# Calculate retrieval recall accuracy with NV-Ingest and LlamaIndex

In this notebook, we'll use NV-ingest and LlamaIndex to calculate the end-to-end recall accuracy of a retrieval pipeline made up of NV-Ingest's extraction, embedding, and vector database (VDB) upload tasks and LlamaIndex's retrieval functionality.

**Note:** In order to run this notebook, you'll need to have the NV-Ingest microservice running along with all of the other included microservices. To do this, make sure all of the services are uncommented in the file: [docker-compose.yaml](https://github.com/NVIDIA/nv-ingest/blob/main/docker-compose.yaml) and follow the [quickstart guide](https://github.com/NVIDIA/nv-ingest?tab=readme-ov-file#quickstart) to start everything up.

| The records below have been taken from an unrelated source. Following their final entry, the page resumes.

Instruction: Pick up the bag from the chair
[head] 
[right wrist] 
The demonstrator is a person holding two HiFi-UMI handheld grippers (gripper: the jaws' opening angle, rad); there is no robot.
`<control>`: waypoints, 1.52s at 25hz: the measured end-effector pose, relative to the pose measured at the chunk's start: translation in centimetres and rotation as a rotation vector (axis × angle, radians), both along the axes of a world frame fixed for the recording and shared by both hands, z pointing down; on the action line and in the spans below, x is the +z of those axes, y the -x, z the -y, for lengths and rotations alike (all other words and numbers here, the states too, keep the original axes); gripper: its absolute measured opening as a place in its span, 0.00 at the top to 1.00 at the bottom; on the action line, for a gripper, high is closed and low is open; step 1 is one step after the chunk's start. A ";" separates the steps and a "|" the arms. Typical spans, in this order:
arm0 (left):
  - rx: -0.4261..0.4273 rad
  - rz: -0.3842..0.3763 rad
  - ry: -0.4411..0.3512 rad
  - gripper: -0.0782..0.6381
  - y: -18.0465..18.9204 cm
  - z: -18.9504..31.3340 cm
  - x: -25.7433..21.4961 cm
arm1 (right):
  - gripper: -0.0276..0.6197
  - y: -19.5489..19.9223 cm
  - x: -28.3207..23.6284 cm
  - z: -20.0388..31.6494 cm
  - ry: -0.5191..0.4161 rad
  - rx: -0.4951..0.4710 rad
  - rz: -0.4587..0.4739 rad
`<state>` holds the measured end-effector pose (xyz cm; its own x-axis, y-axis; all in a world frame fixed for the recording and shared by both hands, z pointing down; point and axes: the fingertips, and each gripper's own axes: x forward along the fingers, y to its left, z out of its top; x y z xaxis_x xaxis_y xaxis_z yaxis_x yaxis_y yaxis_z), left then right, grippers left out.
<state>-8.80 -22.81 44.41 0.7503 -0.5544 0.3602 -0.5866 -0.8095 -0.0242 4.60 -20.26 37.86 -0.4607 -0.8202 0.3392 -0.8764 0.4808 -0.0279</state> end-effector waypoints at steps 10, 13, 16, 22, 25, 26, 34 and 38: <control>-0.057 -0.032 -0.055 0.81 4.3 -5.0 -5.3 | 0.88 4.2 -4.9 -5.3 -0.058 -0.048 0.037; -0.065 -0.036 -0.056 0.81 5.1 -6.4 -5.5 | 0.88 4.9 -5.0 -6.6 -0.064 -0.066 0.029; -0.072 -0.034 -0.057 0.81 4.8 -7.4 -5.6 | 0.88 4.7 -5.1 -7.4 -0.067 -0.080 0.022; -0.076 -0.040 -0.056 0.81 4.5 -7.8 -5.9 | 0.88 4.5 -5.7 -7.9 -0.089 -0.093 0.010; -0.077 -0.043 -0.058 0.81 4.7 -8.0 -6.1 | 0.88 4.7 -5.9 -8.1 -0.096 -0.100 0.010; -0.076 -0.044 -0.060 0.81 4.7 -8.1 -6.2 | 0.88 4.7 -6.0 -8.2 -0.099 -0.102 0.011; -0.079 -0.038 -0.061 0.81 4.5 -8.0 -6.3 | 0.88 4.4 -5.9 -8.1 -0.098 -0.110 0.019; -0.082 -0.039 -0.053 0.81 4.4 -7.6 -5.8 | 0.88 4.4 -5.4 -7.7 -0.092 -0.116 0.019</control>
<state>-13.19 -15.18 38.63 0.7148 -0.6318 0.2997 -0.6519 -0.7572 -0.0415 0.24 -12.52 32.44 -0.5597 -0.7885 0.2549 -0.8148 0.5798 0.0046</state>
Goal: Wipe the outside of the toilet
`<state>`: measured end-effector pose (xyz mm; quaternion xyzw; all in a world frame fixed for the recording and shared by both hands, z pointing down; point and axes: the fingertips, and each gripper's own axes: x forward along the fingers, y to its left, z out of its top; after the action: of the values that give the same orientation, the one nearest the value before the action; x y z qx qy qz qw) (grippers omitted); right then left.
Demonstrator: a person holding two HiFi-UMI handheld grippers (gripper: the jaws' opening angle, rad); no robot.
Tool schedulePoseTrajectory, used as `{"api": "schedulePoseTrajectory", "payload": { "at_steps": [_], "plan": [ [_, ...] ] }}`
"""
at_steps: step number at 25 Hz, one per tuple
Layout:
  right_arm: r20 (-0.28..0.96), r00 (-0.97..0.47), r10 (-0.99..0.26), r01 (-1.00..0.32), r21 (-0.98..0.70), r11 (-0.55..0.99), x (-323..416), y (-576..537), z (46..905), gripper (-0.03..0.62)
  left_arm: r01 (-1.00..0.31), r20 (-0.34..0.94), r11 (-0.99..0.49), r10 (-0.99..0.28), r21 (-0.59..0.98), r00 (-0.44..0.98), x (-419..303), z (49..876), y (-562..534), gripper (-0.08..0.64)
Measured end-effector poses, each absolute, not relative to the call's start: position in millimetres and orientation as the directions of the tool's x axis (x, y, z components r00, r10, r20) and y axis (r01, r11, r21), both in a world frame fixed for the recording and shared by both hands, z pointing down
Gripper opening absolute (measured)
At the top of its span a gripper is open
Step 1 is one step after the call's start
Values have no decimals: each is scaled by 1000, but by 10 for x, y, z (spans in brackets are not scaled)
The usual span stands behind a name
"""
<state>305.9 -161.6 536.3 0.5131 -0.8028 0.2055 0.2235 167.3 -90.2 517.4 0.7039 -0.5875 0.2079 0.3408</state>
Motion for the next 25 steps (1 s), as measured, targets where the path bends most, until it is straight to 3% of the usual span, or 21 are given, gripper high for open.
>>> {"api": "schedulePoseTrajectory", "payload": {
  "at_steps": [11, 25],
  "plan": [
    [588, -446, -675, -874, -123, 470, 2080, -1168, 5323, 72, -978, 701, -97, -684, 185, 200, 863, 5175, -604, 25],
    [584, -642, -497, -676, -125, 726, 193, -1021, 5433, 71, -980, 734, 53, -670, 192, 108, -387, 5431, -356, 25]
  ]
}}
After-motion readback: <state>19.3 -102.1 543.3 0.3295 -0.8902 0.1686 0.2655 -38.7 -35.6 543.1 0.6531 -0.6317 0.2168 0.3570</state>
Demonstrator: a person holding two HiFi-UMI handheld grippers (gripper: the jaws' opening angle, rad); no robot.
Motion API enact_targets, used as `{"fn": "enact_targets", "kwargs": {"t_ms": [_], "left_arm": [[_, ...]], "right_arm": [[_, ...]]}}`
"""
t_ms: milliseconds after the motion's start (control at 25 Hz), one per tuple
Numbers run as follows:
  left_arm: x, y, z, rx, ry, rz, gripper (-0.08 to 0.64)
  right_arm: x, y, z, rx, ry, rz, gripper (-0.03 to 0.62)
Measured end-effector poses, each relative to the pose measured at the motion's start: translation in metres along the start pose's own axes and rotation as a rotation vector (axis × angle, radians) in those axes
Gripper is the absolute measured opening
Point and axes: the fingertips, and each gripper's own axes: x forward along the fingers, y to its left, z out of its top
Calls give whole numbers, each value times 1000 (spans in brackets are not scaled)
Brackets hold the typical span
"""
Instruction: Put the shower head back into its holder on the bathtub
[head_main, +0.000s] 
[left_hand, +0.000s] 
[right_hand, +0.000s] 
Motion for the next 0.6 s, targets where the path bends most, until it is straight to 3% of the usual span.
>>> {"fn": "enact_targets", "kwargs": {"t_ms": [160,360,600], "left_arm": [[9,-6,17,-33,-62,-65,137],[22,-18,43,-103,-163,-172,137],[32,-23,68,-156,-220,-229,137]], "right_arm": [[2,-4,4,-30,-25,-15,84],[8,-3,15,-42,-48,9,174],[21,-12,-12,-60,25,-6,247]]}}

### Calculating table recall

**Important:** nv_ingest_collection in the Milvus VDB must be empty before running so we can make sure that only the tables we're extracting get pulled. This means that the following code should return a row count of `0`.

In [8]:
from pymilvus import MilvusClient

milvus_client = MilvusClient("http://localhost:19530")
milvus_client.get_collection_stats(collection_name='nv_ingest_collection')

{'row_count': 0}

In [3]:
import os
import glob
import logging
import time
import json
from tqdm import tqdm
from collections import defaultdict
import numpy as np
import pandas as pd

from llama_index.core import VectorStoreIndex
from llama_index.vector_stores.milvus import MilvusVectorStore
from llama_index.embeddings.nvidia import NVIDIAEmbedding

# TODO: Add your NVIDIA API key here
os.environ['NVIDIA_API_KEY'] = '<YOUR_NVIDIA_API_KEY>'

First, well use NV-Ingest's pdfium model ensemble to extract tables, we'll use the included embedding NIM to generate embeddings for those extracted tables, and then we'll store those embeddings in the Milvus VDB. We'll do this by creating a batch NV-Ingest job and adding tasks for table extraction, embedding, and VDB upload. 

In [None]:
from nv_ingest_client.client import NvIngestClient
from nv_ingest_client.primitives import BatchJobSpec
from nv_ingest_client.primitives.tasks import ExtractTask
from nv_ingest_client.primitives.tasks import EmbedTask
from nv_ingest_client.primitives.tasks import VdbUploadTask

batch_job_spec = BatchJobSpec(
    [
        "data/bo767/*.pdf",
    ]
)

extract_task = ExtractTask(
    document_type="pdf",
    extract_text=False,
    extract_images=False,
    extract_tables=True,
    extract_charts=False,
)

embed_task = EmbedTask(
    text=False,
    tables=True,
)

vdb_upload_task = VdbUploadTask()

batch_job_spec.add_task(extract_task)
batch_job_spec.add_task(embed_task)
batch_job_spec.add_task(vdb_upload_task)

client = NvIngestClient(
    message_client_hostname="nv-ingest-ms-runtime",  # Host where nv-ingest-ms-runtime is running
    message_client_port=7670,  # REST port, defaults to 7670
)
job_ids = client.add_job(batch_job_spec)

client.submit_job(job_ids, "morpheus_task_queue", batch_size=10)
result = client.fetch_job_result(job_ids, timeout=60, verbose=True)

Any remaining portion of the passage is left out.